Updated by Raffi Khatchadourian 15 days ago
Boone Gorges wrote in #note-10:
To clarify, I would not consider this to be "narrower". Keying on the mere presence of the Authorization header is quite a bit broader than allowing an ASN or IP range. And we can't allow for "a single account" - account authorization and identification happens at the WP level, and the Cloudflare rules take place before the request hits WP; moreover, if we're going to make changes, ideally they'd be made in such a way as to benefit all Commons users.
This point aside, I'll work with the host to see what we can do.
Thanks, Boone. Fair point—you're right that ASN scoping is tighter than auth-header presence. The WAF can't validate the password without letting the request through to WP, which is the reachability problem itself. A host-wide path sounds like a better outcome than a per-account exception anyway; happy to test from my end whenever the hosting provider has something to try.

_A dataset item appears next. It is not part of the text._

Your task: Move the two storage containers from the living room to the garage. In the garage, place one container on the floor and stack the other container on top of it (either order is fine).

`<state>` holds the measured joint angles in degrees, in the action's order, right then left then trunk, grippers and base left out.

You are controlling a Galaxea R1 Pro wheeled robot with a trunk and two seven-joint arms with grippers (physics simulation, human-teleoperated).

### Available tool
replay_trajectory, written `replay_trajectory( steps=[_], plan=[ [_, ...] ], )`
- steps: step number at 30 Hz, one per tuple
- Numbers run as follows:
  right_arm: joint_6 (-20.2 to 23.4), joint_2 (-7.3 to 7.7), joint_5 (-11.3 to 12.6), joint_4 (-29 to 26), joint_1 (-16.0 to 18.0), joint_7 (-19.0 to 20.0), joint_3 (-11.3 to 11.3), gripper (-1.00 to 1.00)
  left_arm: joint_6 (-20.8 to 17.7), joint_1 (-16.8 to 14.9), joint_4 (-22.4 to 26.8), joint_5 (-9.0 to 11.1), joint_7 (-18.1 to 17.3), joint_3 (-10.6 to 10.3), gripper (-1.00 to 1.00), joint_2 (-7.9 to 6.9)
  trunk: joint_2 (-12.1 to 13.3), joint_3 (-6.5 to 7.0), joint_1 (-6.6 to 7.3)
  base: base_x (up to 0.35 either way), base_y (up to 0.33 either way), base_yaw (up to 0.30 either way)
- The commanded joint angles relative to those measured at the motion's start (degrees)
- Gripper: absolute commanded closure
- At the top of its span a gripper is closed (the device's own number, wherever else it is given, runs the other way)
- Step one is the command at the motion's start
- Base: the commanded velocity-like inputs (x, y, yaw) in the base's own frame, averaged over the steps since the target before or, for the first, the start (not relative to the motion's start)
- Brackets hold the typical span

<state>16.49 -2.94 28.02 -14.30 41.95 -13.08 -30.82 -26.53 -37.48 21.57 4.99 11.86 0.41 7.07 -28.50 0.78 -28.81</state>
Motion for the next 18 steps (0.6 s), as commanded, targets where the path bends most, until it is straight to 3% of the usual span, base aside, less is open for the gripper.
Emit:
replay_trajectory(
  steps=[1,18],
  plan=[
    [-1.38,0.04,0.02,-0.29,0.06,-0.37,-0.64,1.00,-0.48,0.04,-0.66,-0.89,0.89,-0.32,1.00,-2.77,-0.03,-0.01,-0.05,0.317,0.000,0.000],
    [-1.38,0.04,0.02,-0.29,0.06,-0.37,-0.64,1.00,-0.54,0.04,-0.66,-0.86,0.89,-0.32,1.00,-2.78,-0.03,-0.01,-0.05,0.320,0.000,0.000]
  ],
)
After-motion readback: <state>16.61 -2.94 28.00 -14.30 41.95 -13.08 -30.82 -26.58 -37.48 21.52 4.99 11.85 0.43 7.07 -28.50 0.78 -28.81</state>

Updated by Boone Gorges 13 days ago
Raffi, the host reports that he's made an exception in the Cloudflare firewall rule such that wp-json requests accompanied by an Authentication header are allowed through. Can you run another test and let me know what you find?
Updated by Raffi Khatchadourian 13 days ago
Boone Gorges wrote in #note-12:
Raffi, the host reports that he's made an exception in the Cloudflare firewall rule such that wp-json requests accompanied by an Authentication header are allowed through. Can you run another test and let me know what you find?
Verified—GET https://khatchad.commons.gc.cuny.edu/wp-json/wp/v2/pages with HTTP Basic + Application Password now returns HTTP/2 200 with content-type: application/json. The bypass is working.
For the record (not asking for any further change): GET .../wp-json/wp/v2/users/me still returns HTTP/2 403, but the response is now origin-side—x-turbo-charged-by: LiteSpeed, no cf-mitigated header, plain "403 Forbidden" body. Looks like the standard LiteSpeed/WP anti-enumeration hardening on /wp-json/wp/v2/users/*. Different layer from Cloudflare, and not relevant to my page-management workflow.
Thanks for the work on this one—the careful technical pushback in #note-10, the back-and-forth with the host to track down the right log entries, and pursuing a host-wide solution rather than a per-account exception. Please pass thanks along to the hosting provider as well. Happy to have this closed.
Updated by Boone Gorges 9 days ago
- Status changed from New to Resolved
- Target version set to Not tracked
Thanks for circling back, Raffi! I'll set the issue about the /users/me endpoint aside until such time as anyone needs it. Appreciate your patience.